Selection of Case and Control Participants

The current analysis uses data from a nested case–control study design in which serum C-peptide level was measured in 1,078 incident colorectal cancer cases and 1,078 matched controls from eight EPIC countries (excluding Norway and Sweden) [11]. Participants from Norway were not selected because the time period between blood collection and the laboratory analyses was too short for a sufficient number of colorectal cancer cases to accrue. Cases from Sweden were not included because an independent study of insulin and colorectal cancer risk within that population was ongoing when the laboratory analyses were undertaken. Controls were selected from the full cohort of individuals who were alive and free of cancer (except non-melanoma skin cancer) at the time of diagnosis of the cases, using incidence density sampling and with controls matched to cases by age (±6 mo at recruitment), sex, study centre, follow-up time since blood collection, time of day at blood collection (±4 h), fasting status, menopausal status, and phase of menstrual cycle at blood collection. Exclusion criteria for the current analysis included the following: individuals with diabetes (self-reported at baseline) or those with unknown diabetic status, individuals without information on fasting status when blood was collected, and women who reported using menopausal hormone therapy or oral contraceptives at the time of blood collection, due to the effect of exogenous hormone use on C-peptide levels, which may render the observed associations in hormone users uninterpretable [7]. After these exclusions, a total of 737 incident colorectal cancer cases and 737 matched controls with available baseline information were included in the analysis.

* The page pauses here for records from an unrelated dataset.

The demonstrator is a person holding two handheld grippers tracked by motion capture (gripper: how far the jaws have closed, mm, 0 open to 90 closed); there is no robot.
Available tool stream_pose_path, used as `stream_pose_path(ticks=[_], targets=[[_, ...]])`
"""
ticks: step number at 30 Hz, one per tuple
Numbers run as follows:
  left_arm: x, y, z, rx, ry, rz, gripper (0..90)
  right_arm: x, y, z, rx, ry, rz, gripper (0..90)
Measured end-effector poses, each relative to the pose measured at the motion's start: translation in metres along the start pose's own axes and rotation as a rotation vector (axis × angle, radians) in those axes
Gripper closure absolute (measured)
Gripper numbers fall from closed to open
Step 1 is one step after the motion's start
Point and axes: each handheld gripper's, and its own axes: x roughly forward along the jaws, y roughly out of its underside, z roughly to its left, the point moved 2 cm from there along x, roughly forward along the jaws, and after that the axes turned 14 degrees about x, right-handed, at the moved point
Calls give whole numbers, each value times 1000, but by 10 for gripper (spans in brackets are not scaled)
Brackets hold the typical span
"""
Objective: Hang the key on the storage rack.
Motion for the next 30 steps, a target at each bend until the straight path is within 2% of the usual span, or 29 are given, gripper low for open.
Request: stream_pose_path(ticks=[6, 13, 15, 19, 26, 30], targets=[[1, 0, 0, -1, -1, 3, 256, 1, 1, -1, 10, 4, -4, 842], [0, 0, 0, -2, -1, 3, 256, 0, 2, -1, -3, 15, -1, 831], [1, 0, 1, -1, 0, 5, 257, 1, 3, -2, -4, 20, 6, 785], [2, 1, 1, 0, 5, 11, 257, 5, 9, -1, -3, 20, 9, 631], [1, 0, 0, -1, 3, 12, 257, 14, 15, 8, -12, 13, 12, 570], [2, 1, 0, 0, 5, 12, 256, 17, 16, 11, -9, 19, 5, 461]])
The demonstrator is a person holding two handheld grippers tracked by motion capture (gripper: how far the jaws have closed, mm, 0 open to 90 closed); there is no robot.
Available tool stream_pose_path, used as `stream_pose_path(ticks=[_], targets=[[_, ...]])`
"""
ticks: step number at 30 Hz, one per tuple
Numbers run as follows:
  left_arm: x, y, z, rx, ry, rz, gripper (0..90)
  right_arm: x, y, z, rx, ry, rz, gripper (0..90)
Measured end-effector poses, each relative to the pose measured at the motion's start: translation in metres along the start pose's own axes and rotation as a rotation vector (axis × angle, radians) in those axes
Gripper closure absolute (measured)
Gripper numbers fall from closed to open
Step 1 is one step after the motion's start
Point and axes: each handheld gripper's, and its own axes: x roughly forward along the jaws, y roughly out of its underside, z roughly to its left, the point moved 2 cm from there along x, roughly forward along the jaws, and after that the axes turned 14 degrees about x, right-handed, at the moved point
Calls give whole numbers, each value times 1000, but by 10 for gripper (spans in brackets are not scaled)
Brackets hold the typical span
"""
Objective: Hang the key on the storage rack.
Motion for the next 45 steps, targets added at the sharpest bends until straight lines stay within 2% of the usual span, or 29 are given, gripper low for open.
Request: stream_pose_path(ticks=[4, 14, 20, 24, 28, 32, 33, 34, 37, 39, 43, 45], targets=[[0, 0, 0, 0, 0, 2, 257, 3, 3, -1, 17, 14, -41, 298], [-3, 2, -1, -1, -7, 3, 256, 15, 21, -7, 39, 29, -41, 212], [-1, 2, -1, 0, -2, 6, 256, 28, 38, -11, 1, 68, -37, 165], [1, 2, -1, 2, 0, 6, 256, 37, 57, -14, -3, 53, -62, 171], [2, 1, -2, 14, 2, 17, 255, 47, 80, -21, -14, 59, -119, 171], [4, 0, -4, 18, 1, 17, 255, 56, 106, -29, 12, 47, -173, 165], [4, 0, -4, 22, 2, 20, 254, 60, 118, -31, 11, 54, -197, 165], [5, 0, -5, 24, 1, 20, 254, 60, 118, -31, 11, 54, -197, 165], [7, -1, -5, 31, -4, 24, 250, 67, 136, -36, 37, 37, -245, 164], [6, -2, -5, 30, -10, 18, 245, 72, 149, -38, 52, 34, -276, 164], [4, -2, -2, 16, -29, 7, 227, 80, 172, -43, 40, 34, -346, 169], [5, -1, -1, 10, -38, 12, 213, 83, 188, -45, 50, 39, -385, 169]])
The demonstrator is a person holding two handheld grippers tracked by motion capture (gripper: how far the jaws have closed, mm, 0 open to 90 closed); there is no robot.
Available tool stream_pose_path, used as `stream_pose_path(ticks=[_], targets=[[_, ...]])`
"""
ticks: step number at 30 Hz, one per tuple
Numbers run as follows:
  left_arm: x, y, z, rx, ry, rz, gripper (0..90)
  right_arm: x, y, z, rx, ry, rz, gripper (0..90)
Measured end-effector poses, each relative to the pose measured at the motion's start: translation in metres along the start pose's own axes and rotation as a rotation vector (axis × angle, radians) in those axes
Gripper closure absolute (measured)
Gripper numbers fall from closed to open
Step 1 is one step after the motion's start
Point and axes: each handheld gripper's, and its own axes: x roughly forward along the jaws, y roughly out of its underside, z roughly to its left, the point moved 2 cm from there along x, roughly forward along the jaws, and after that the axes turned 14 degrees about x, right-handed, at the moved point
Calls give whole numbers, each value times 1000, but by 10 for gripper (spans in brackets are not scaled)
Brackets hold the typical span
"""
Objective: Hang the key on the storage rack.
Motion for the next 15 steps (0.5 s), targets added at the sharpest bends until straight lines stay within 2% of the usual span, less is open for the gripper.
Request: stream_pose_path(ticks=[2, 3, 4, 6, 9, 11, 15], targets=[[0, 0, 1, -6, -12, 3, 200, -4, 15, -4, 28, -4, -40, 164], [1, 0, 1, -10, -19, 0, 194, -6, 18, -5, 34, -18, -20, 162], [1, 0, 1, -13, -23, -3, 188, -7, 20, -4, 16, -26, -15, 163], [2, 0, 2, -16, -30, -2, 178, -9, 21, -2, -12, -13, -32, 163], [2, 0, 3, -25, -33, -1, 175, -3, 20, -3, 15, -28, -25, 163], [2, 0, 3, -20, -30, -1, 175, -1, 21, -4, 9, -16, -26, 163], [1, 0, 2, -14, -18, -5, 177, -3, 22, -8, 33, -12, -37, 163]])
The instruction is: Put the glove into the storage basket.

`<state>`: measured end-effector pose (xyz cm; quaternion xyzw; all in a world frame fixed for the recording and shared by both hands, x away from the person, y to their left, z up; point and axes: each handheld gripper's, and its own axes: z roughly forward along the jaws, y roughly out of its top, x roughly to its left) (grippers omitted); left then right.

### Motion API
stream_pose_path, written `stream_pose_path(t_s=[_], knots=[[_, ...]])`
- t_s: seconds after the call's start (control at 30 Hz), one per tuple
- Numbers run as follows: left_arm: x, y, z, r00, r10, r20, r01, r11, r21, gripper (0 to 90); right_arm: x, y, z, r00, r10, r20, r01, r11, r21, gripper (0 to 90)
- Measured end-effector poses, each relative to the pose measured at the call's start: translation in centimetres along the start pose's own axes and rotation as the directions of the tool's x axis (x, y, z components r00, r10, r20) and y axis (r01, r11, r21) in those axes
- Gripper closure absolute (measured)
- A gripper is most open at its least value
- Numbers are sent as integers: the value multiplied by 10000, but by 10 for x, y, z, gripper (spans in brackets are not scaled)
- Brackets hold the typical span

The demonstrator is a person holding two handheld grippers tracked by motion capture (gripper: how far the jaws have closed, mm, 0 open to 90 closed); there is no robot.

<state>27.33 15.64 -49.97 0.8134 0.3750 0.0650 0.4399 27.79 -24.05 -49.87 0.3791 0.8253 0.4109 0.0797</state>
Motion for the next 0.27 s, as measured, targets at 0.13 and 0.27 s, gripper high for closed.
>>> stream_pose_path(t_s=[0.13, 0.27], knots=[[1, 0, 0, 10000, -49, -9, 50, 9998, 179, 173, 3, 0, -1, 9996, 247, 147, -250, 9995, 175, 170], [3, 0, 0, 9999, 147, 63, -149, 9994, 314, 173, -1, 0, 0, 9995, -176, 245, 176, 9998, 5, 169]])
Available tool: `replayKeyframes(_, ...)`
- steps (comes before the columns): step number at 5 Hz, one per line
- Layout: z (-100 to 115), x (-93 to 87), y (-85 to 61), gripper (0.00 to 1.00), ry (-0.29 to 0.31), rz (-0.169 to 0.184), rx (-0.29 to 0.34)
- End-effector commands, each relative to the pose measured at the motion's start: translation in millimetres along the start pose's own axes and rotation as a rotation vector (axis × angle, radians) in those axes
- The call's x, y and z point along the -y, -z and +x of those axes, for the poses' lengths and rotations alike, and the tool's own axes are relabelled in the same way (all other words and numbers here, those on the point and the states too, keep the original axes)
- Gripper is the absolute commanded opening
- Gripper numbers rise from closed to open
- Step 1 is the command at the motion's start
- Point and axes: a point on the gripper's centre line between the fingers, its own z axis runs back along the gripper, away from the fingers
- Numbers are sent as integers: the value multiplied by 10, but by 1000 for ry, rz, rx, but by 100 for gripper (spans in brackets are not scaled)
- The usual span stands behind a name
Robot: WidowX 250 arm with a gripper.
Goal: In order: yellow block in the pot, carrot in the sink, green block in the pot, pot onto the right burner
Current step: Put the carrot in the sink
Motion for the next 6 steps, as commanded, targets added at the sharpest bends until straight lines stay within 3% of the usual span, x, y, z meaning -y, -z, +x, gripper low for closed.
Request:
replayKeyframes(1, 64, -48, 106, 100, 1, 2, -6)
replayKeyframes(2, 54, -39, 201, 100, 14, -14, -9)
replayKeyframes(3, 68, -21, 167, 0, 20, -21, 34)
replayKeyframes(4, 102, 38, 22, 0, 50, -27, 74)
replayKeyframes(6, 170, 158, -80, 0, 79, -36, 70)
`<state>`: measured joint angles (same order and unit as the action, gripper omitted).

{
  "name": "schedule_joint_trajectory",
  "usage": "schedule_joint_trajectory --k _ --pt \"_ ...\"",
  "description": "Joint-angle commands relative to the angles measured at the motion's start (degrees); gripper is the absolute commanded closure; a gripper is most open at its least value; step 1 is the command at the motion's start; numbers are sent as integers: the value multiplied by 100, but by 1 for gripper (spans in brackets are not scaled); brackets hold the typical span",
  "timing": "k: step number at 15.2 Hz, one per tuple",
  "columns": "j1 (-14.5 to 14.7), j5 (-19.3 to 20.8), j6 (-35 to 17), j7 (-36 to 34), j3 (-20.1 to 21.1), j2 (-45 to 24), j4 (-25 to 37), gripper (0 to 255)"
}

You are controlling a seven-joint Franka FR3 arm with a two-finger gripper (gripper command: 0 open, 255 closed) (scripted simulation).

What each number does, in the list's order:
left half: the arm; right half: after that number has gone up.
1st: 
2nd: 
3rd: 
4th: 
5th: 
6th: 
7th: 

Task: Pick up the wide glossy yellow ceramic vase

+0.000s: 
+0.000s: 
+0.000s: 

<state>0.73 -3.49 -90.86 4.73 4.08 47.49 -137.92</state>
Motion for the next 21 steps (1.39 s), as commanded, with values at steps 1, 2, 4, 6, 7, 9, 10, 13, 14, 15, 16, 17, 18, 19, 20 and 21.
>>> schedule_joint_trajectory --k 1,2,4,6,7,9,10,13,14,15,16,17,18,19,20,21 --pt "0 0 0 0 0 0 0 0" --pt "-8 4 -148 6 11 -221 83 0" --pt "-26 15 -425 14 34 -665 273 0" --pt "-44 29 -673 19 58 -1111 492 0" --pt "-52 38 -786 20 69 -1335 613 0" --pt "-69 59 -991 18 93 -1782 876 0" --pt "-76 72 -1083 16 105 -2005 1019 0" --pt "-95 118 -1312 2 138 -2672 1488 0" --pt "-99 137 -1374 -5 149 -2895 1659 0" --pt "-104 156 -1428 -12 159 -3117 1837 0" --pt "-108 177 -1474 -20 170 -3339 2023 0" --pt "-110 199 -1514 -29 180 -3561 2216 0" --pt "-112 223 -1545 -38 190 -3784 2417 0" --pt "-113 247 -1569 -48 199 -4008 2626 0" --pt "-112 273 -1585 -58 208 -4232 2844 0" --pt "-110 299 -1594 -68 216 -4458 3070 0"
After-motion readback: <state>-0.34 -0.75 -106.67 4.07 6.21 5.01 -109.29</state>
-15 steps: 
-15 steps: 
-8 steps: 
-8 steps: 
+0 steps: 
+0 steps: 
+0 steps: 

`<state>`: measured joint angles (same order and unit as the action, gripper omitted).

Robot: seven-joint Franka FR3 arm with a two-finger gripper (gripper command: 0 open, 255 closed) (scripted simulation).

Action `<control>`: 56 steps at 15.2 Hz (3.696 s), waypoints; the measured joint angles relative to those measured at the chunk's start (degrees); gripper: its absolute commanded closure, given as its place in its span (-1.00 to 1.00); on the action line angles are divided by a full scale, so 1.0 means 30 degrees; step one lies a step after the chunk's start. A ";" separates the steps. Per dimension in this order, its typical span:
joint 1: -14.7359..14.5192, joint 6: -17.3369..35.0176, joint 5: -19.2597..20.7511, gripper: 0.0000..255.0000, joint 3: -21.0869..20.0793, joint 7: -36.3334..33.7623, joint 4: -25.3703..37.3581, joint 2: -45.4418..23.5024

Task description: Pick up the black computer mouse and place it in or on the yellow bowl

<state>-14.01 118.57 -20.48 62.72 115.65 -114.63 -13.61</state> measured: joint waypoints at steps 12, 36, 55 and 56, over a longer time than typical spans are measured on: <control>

Assessment of Anthropometric, Lifestyle, and Dietary Exposures

With participants not wearing shoes, weight was measured to the nearest 0.1 kg and height was measured—dependent on the study centre—to the nearest 0.1, 0.5, or 1.0 cm. BMI was calculated as weight in kilograms divided by height in metres squared (kg/m2). Waist circumference was measured either at the narrowest torso circumference or at the midpoint between the lower ribs and iliac crest. Lifestyle questionnaires were used to obtain information on education, smoking status, alcohol consumption, and physical activity level. Dietary information (dietary intake of total energy, red and processed meats, and fibre, calcium, and fish) was collected at baseline using validated country/centre-specific dietary questionnaires [17,18].

Laboratory Measurements

C-peptide was assayed in serum samples of all participants (radioimmunoassay; Diagnostic System Laboratories) as previously described [11]. The mean intra-batch and inter-batch coefficients of variation were 4.6% and 7.5%, respectively, for C-peptide (at a concentration of 5 ng/ml) [11]. Levels of previously measured glycated haemoglobin (HbA1c) were also available for the majority of participants [19].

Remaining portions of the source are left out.